В оформлении первого издания поэмы В. Маяковского «Про это» соединилось новаторство Родченко как конструктора и мастера фотомонтажа. Каждый фрагмент изображения несет как бы двойную нагрузку: смысл поэтической метафоры, с одной стороны, и конструктивность сочетания разнородных предметов, визуальное устройство мира, с другой. Родченко преодолел отвлеченность кубистического коллажа и утвердил новую содержательную ценность фотомонтажа.
В 1923 году, когда выполнялись эти первые фотомонтажи для печати, Родченко еще не снимал сам. Он использовал готовый печатный материал — вырезки из газет и журналов, а также специально выполненные для этих фотомонтажей фотопортреты В. Маяковского и Л. Брик, которые сделал А. Штеренберг.
Родченко во многих своих статьях подчеркивал, что фотографией он начал заниматься с 1924 года. Поскольку на многих ранних негативах нет даты и среди фотографий нет городских пейзажей, остается предположить, что Родченко начал снимать с зимы 1923—1924 года. И что одной из первых его камер был фотоаппарат 13x18 см.
По снимкам мастерской 1924 года трудно увидеть какие-либо заметные признаки того, что здесь работает фотограф. На стенах висят плакаты и живопись, на полках расставлены модели каких-то сооружений, макеты Степановой к спектаклю «Смерть Тарелкина». И лишь стопки картонных коробок разного формата, в которых хранились негативы, да штатив в углу говорят о том, что здесь занимаются и фотографией.
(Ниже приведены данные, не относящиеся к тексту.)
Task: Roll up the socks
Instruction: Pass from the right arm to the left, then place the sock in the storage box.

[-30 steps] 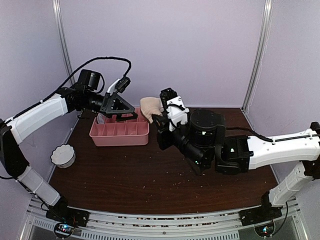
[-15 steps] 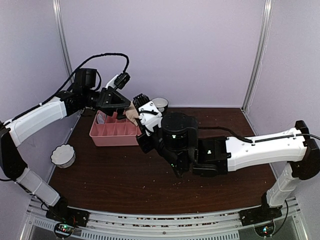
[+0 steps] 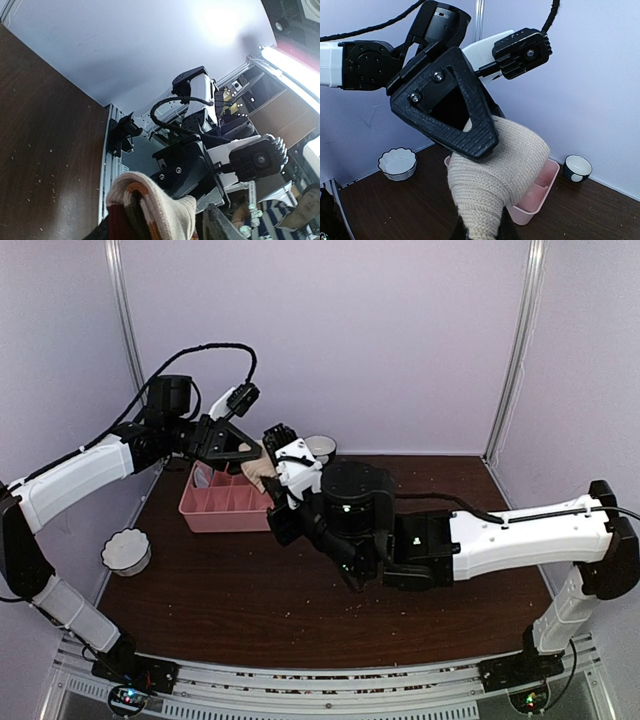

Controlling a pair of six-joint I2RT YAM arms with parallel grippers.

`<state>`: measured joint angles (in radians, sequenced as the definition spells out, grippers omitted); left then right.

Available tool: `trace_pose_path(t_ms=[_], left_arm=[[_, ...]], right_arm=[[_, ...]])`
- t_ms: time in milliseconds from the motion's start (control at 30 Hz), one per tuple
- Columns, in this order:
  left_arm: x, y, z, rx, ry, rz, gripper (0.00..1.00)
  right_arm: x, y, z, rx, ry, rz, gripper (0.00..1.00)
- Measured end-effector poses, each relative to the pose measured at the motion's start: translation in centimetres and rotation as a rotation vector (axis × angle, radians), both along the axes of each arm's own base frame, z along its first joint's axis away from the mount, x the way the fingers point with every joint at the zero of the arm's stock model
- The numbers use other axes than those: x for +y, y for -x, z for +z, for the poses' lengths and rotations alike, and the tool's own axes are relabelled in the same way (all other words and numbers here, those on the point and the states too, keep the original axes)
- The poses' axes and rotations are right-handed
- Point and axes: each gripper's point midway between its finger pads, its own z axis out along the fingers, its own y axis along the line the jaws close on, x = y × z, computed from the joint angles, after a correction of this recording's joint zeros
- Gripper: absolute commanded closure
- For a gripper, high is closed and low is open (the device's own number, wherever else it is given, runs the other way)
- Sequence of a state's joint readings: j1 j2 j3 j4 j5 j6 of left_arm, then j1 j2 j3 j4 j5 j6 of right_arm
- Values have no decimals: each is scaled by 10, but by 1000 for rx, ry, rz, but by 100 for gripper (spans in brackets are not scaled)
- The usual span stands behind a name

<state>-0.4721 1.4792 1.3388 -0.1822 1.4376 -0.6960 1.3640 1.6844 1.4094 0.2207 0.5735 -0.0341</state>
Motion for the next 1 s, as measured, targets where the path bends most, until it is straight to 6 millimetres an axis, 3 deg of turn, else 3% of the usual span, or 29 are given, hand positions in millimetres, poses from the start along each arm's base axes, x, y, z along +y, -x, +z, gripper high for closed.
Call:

Первоначально в фотографии он не ставил каких-либо художественных задач. Фотография была инструментом вспомогательным: репродукция живописи, рисунков, снимков. Драматические фотопостановки как изобразительный материал для фотомонтажей. Тогда же Родченко снял для архива и свои пространственные деревянные конструкции (те, что еще сохранялись в мастерской). Таким образом, Родченко осваивал фотографию в стенах своей мастерской художника – живописца, а теперь и конструктора.
Чтобы соответствовать таким «служебным», функциональным задачам, фотография должна была быть четкой, простой, хорошо сочетающейся в оформлении обложки или плаката с плоскими графическими формами. Думается, что опыт прикладной фотографии пригодился впоследствии и в фоторепортаже, который Родченко воспринимал как естественную документально-техническую работу. Но поскольку занимался этой работой человек с тренированным глазом, чувством композиции, то естественно, что снимал он не бездумно-протокольно.
В тот первый год занятий фотографией Родченко снимал портреты своих друзей — В. Маяковского, Л. и О. Бриков, Н. Асеева—без эффектных светотеней, фонов, обобщений, столь характерных для «художественных» портретов фотоателье.
Может быть, его ранние портреты потому кажутся такими современными, что люди на снимках выглядят обычно, без нарочитого позирования. Родченко показал их так, как понимал и чувствовал писателей и критиков «Левого фронта искусства». Он не утрировал композицией особую «левизну» своих друзей и соратников, а снимал, может быть, даже слишком жестко, не заботясь о том, что в кадре оказываются детали его конструкций, стол, заваленный проектами, висящая на шнуре лампа, полки и весь тот «хлам», который всегда и неизбежно присутствует в мастерской художника. Хлам — это материал, из которого затем рождаются проекты будущего...
В автобиографии, озаглавленной «Перестройка художника», Родченко писал, что его первые фото были беспредметными. Это не совсем так.
Первые фото были прикладными. Затем был цикл ранних портретов. И небольшой цикл фотографических экспериментов, связанных с самой технологией получения изображения. Некоторые портреты Степановой имеют следы ретуши, ослабления или усиления изображения. Иногда неожиданно получалась соляризация. В 1924 году Родченко сделал несколько экспериментов с двойной экспозицией. Две фазы поворота головы Степановой. Двойной портрет друга, живописца Александра Шевченко. Двойная экспозиция подчеркивала прозрачность и тонкость фотоизображения. Возникла аналогия с техникой кинематографического наплыва — проекционного монтажа. И хотя изобразительные возможности этого приема были безграничны, Родченко почти не пользовался им, предпочитая монтаж открытый — с помощью ножниц и клея. А может быть, считая, что такой прием не работает на выявление подлинной оптической и конструктивной сущности фотографии. Вскоре его увлекли ракурсные фотографии и крупные планы, которые действительно можно считать беспредметными фотографиями.